## What is required
Whenever the string "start" turns up in a line of the data below, copy that line.

===== Dataset content =====

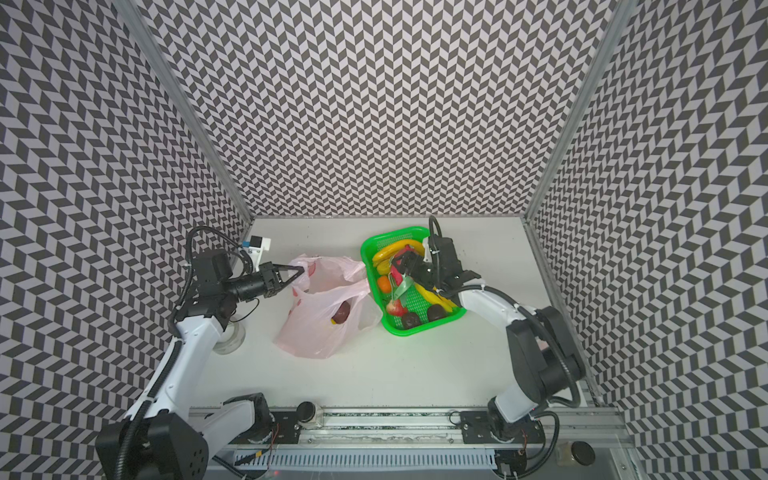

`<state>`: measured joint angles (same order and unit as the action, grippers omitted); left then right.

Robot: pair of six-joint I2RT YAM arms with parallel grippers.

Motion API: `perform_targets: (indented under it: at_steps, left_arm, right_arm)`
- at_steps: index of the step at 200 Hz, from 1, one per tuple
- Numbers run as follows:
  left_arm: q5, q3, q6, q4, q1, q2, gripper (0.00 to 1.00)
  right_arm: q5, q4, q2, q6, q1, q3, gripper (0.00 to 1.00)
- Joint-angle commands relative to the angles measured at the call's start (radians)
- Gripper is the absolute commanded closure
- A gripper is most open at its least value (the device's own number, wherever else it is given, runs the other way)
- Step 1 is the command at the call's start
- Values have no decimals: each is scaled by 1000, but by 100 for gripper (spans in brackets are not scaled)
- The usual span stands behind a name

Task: Place the fake fruits into the plastic bag and tie a complex knot
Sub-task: 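Lift the dragon fruit with the right gripper out of the basket, then carry the dragon fruit with the right gripper into the bag opening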

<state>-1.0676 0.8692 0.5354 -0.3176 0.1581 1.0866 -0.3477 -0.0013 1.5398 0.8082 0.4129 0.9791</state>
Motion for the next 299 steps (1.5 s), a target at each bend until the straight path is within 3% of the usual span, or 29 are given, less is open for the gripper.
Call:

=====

## Reply to the task
- Joint-angle commands relative to the angles measured at the call's start (radians)
- Step 1 is the command at the call's start

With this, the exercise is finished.